Taking Aim at the Reality of Guns in Libraries

January 14, 2014

It’s been just over a year since 26 people were shot to death shortly after the school day began at Sandy Hook Elementary School in Newtown, Connecticut. As it often does in the wake of a mass shooting, the national dialogue post–Sandy Hook about the availability of firearms predicted that the murder of 20 children and six educators would prompt stricter gun controls. That has not proved true, and libraries have become embroiled in the debate more than ever.

The complexities involved are exemplified by a court case in Michigan, Capital Area District Library v. Michigan Open Carry (CADL v. MOC). The library sued MOC in 2011 for conducting open-carry protests inside CADL despite firearms being forbidden there. MOC prevailed in the lower courts, and the state supreme court declined to hear CADL’s appeal on November 21, 2013. The case tested a key issue: Do libraries have the right to declare themselves a gun-free zone? In Michigan at least, the answer is apparently no.

A patchwork system

Diana Gleason, head of public services at the University of Idaho College of Law Library in Moscow, was so intrigued by CADL v. MOC that she conducted a nationwide survey of state gun laws to answer the question, “If they can do this in Michigan, where else can they do this?” Her findings appear in Public Libraries Quarterly (vol. 32, no. 4).

Gleason describes a patchwork of state laws regulating the open carry of firearms. However, there is now a legislative consensus nationwide that concealed carry is legal as of 2013, when Illinois became the 50th state to enact a law permitting the concealed carry of firearms by licensed gun owners.

Whatever local law permits, the key issue for libraries is whether a library can forbid patrons from bringing guns onto its premises should it choose to ban firearms.

“People may feel better in some states to have guns in their libraries,” says Gleason. Pro-gun rallies at the Baldwin Public Library in Birmingham, Michigan, this past summer and Richmond (Va.) Public Library in 2012 (see photo above) show how some see the presence of guns as a deterrent to violence.

As of mid-November 2013, only the District of Columbia and five states (Florida, Illinois, New York, South Carolina, and Texas) regulated open carry so strictly that gun owners could bear loaded firearms in a visible manner only when traveling to and from, and engaging in, hunting.

“The most important factor is whether states have preemption [to override local ordinances],” says Gleason. “If a state doesn’t have it, then the libraries in that state can probably regulate guns on their property. If the state has preemption, the next most important factor is whether there is an exception in the law for libraries.”

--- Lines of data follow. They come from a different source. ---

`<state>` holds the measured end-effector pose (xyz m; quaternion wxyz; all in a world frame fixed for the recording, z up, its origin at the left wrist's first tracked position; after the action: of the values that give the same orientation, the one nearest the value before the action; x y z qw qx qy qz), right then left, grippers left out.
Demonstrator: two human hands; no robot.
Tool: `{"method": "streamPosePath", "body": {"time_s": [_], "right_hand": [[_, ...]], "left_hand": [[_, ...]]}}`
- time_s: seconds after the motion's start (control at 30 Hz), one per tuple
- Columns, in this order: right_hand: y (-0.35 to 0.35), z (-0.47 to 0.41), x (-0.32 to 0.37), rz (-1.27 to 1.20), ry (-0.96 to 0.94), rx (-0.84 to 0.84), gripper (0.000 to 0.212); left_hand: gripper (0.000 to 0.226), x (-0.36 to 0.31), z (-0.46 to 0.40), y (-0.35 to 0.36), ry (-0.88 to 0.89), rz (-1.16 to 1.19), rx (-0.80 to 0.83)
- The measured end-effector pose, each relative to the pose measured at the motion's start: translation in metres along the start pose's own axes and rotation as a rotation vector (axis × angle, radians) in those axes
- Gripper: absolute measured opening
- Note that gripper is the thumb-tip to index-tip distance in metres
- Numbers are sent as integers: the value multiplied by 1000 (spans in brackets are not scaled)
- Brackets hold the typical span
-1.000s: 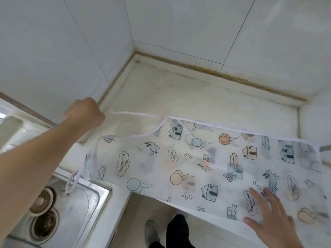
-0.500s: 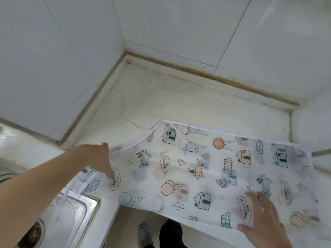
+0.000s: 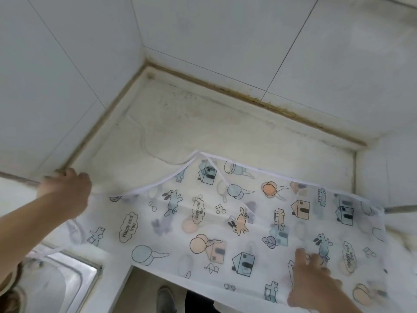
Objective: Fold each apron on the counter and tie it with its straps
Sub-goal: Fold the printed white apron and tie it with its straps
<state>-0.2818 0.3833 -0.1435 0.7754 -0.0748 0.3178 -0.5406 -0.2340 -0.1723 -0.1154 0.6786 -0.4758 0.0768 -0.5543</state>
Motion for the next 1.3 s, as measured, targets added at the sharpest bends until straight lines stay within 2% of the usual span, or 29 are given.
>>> {"method": "streamPosePath", "body": {"time_s": [0.03,0.1,0.17,0.23,0.3,0.37,0.4,0.47,0.5,0.6,0.7,0.77,0.97,1.03,1.13,1.23,1.3], "right_hand": [[-21,1,3,50,-54,-2,83],[-75,-1,15,68,-166,-129,51],[-132,-11,38,-87,-236,-328,28],[-181,-22,72,-289,-382,-533,40],[-210,-39,105,-365,-544,-596,60],[-224,-58,131,-279,-607,-572,65],[-227,-66,140,-244,-630,-552,56],[-231,-69,150,-252,-670,-537,20],[-233,-67,152,-299,-695,-529,14],[-237,-71,151,-469,-705,-502,27],[-242,-80,157,-386,-699,-543,34],[-242,-83,162,-390,-732,-491,30],[-245,-89,162,-614,-660,-436,29],[-248,-92,163,-540,-619,-456,28],[-250,-92,167,-398,-582,-457,16],[-249,-94,178,-310,-551,-395,37],[-249,-93,182,-279,-508,-420,46]], "left_hand": [[45,-14,4,-7,70,-18,13],[62,-49,16,-22,223,-11,0],[73,-89,25,-40,413,106,-116],[64,-133,35,-49,595,398,-130],[62,-169,41,-40,614,759,84],[74,-191,42,-19,578,835,204],[79,-196,39,-7,549,795,195],[83,-199,35,8,500,760,124],[84,-199,33,11,485,762,110],[93,-202,31,11,478,747,103],[133,-205,29,10,471,732,99],[144,-206,30,10,477,698,99],[143,-210,31,10,451,669,90],[142,-211,32,8,446,663,86],[140,-211,32,9,441,662,90],[138,-210,31,9,436,655,102],[140,-211,32,9,434,664,107]]}}
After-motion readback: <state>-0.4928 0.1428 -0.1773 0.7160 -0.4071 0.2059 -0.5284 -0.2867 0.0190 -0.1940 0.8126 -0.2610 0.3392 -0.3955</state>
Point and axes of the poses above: each hand's wrist, its own z-axis away from the middle knuckle, its own y-axis out of the palm, x = y × z, the point moved 4 cm from there along -z, towards the middle knuckle, and after that the axes turned 9 degrees about z, right-handed, at the moved point
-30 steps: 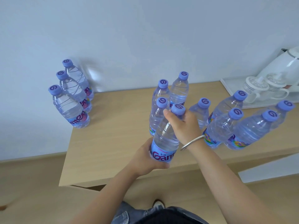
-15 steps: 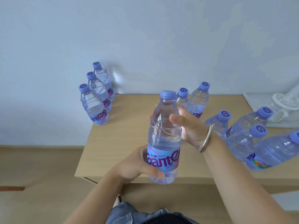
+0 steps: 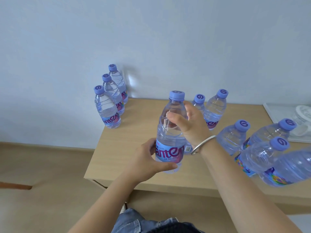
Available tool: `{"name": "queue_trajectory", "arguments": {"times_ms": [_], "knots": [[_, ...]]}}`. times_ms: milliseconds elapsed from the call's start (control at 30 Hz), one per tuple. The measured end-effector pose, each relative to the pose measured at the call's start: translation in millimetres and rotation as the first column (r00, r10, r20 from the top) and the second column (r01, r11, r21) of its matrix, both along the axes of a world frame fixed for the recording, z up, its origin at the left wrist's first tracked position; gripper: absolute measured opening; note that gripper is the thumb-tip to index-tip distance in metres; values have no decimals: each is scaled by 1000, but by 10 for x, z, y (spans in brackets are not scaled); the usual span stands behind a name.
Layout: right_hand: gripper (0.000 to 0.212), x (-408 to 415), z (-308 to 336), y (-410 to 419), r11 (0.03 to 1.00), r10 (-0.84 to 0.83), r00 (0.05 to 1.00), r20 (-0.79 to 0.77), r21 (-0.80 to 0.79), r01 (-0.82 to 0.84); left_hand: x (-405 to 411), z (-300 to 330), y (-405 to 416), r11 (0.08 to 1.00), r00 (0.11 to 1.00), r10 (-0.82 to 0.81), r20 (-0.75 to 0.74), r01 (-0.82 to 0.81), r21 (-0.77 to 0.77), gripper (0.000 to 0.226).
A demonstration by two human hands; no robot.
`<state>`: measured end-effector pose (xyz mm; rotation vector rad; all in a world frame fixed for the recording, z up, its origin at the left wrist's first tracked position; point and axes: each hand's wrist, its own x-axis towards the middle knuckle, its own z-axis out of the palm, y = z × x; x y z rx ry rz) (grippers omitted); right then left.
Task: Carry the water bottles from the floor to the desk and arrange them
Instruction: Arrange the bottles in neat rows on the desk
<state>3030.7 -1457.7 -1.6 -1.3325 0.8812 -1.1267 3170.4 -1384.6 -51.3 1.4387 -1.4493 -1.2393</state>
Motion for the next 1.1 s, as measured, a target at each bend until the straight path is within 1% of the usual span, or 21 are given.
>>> {"name": "queue_trajectory", "arguments": {"times_ms": [100,200,267,367,400,467,500,600,767,833,933,1000,1100], "knots": [[44,42,16,6,1000,3,999,-35,5,-3,51,-8,3,1000,1000,2,-14,-2,-2,49],[50,50,31,-20,997,78,996,-49,25,-77,160,11,7,1000,996,-23,-92,24,8,45],[43,19,53,-51,984,169,985,-42,59,-166,245,33,14,998,988,-57,-147,62,31,44],[27,-13,89,-107,958,281,958,-54,80,-276,361,48,13,990,978,-115,-176,126,57,43],[25,-2,90,-118,950,305,951,-57,87,-300,394,39,7,987,975,-132,-176,145,62,43],[28,53,89,-126,943,322,945,-54,106,-315,453,11,-6,984,974,-150,-170,164,71,42],[29,91,87,-128,941,325,945,-42,116,-318,486,-3,-17,983,974,-154,-164,167,73,41],[23,235,66,-153,935,342,939,-36,114,-336,624,-47,-56,982,977,-160,-140,172,77,43],[26,625,22,-204,944,323,934,-152,118,-307,1021,-124,-122,988,988,-129,-85,135,70,48],[28,804,-22,-229,944,323,931,-172,134,-303,1214,-183,-146,990,993,-102,-53,106,88,51],[33,1094,-114,-241,941,337,897,-287,142,-308,1520,-319,-159,989,999,-47,3,46,137,52],[33,1309,-171,-239,930,367,859,-356,157,-332,1701,-425,-171,988,997,-15,74,4,157,52],[31,1612,-235,-269,932,359,821,-444,118,-344,1910,-581,-225,984,988,20,152,-46,170,53]]}}
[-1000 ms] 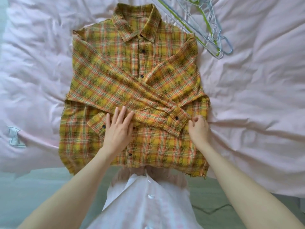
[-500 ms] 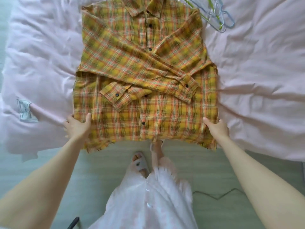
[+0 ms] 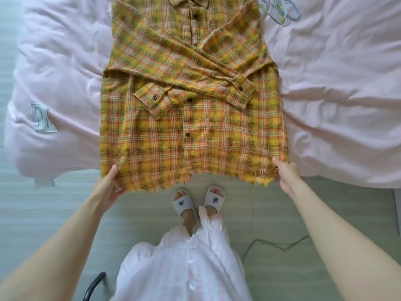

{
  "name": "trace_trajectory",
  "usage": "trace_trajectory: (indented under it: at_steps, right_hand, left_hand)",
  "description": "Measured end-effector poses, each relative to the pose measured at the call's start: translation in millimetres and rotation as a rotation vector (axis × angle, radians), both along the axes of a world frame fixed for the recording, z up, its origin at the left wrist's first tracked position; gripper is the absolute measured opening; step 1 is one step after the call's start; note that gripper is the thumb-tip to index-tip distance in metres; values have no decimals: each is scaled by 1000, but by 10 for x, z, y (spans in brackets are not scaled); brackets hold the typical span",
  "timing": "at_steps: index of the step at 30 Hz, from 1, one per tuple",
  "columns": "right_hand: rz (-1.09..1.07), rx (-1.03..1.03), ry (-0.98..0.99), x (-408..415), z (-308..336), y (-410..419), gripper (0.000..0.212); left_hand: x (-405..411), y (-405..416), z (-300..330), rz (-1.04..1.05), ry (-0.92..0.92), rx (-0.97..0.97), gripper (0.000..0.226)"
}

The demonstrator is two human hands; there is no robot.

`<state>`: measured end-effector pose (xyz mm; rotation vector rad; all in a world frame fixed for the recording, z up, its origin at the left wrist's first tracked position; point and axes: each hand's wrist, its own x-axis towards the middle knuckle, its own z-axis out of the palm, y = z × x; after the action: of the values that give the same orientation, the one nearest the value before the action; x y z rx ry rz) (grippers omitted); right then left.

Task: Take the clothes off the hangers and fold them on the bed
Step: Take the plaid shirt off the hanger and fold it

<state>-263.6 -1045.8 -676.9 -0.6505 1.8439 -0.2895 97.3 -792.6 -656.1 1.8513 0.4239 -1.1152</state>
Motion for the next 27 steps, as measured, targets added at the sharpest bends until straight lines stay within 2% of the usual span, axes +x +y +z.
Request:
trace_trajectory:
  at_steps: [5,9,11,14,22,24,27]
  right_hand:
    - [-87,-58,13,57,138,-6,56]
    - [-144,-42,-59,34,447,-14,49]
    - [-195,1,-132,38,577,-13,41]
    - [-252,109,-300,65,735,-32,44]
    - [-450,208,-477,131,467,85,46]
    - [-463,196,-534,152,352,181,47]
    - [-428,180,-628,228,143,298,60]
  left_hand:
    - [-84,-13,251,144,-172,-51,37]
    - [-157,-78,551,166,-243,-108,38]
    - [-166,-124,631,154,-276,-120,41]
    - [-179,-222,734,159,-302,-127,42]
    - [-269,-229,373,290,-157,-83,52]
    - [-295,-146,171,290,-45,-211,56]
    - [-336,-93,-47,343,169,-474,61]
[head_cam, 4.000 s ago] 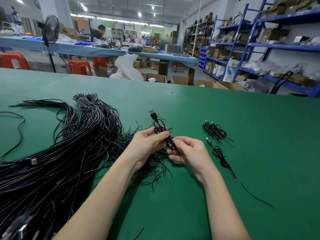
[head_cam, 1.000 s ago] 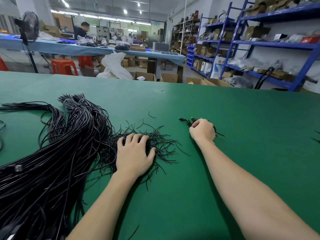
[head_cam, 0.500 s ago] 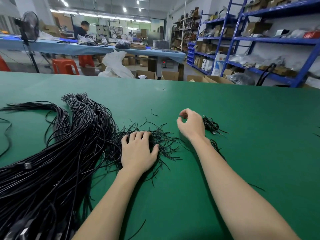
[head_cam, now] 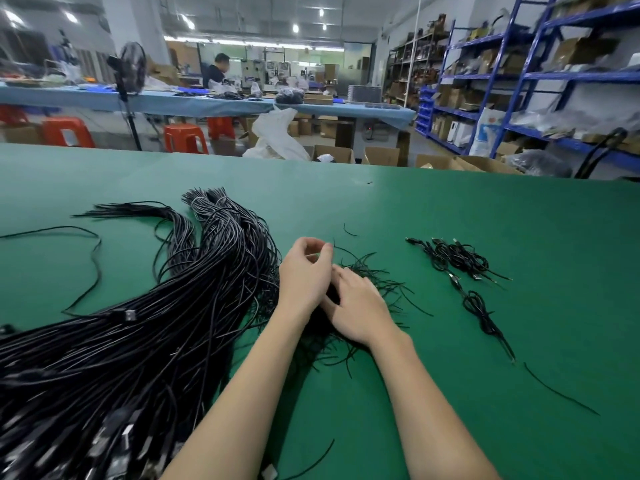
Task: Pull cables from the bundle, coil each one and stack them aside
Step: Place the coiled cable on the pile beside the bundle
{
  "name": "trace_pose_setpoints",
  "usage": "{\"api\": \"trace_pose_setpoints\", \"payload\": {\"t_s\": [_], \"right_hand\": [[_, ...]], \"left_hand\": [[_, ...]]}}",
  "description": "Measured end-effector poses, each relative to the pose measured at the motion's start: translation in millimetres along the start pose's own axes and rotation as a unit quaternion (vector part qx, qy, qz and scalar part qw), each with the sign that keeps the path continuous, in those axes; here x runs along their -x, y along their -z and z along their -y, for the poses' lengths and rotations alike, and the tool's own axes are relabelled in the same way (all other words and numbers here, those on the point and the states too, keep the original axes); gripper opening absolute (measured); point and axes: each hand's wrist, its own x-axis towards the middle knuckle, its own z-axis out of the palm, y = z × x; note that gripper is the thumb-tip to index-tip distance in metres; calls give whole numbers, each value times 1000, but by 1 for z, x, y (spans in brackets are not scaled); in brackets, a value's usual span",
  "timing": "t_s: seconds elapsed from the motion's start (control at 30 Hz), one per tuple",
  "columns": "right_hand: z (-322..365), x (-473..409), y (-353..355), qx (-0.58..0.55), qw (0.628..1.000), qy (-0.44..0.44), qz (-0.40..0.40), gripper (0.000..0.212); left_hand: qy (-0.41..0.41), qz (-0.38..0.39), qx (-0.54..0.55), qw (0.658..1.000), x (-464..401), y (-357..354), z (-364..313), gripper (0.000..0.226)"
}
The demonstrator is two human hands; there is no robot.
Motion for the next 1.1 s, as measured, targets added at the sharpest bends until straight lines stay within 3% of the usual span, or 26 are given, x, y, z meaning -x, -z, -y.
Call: {"api": "trace_pose_setpoints", "payload": {"t_s": [0.13,0.2,0.27,0.37,0.47,0.57,0.7,0.87,1.1], "right_hand": [[2,-1,-3,22,999,-14,32,60],[3,-1,-4,14,999,-21,29,58],[4,-1,-4,-4,1000,-24,18,56],[8,0,-4,-44,998,-30,-24,51],[14,1,-1,-86,991,-17,-97,45],[19,2,0,-133,979,18,-152,39],[24,3,-4,-166,968,44,-182,30],[31,2,-10,-162,971,55,-165,29],[37,2,-11,-175,967,57,-174,31]], "left_hand": [[-15,20,-40,999,0,7,-12,12],[-40,21,-117,992,-1,15,-18,16],[-66,2,-262,963,-1,25,-22,20],[-68,-31,-459,885,-6,39,-21,29],[-30,-37,-539,841,-9,48,-9,39],[3,-20,-560,828,-11,54,3,35],[1,-40,-535,844,-14,57,8,27],[7,-67,-500,864,-14,59,6,31],[72,-74,-274,956,-21,68,-2,25]]}}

In Illinois, which has preemption over local statutes, the new concealed-carry law specifies public libraries as gun-free zones, along with public buildings, daycare centers, parks, playgrounds, and bars. “We fought hard on that one,” says Robert Doyle, executive director of the Illinois Library Association. Public libraries in Illinois must display a gun-free-zone sticker at the entrance that cites state law.

The law makes Illinois the only state to declare public libraries to be gun-free zones—a distinction previously held by Kansas and relinquished by its legislators in 2013. Kansas passed a law last year that allows licensed gun owners to conceal-carry firearms into any public building that lacks security guards and metal detectors.

The statute prompted the board of the Topeka and Shawnee County Public Library (TSCPL), which bans guns, to ask the state attorney general for a four-year extension of the library’s current patron-behavior policy while it seeks an almost $250,000 millage to install security gates and hire guards. Quentin Martin, the only TSCPL trustee to oppose extending the gun ban, inadvertently expressed the reasoning behind the law in the October 27 Topeka Capital-Journal even as he explained his vote: “All active shooter incidents have occurred in gun-free zones.”

Seattle Public Library, which also had a longstanding gun ban, was forced by a 2012 Washington state court decision to replace it with a policy barring “carrying, exhibiting, displaying, or drawing any firearm in a manner that demonstrates an intent to intimidate another or that warrants alarm for the safety of other persons [or] possession of any other dangerous weapon.” The new policy went into effect in October 2013.

For libraries in states that preempt local ordinances and rules in conflict with state law, Gleason says that their best bet may be to “ride on the coattails” of the Gun-Free School Zones Act of 1990. The federal law prohibits firearms in K–12 buildings, Gleason says, because “schools are a sensitive place where the public and children are present.” The same logic should apply to public libraries, she says.

“I would think, as a matter of policy, that it would be important to librarians and to patrons to be in a place where you can pursue your First Amendment right of intellectual freedom in a safe and nonthreatening manner,” says Gleason.

UPDATE Feb. 21, 2014: The Gun-Free School Zones Act of 1996 is the correct enactment date of the current federal law. The 1990 act was overturned in 1995 by the US Supreme Court as unconstitutional under the Commerce Clause. Congress subsequently added language that limited its enforcement to a gun that “has moved in or otherwise affects interstate commerce.”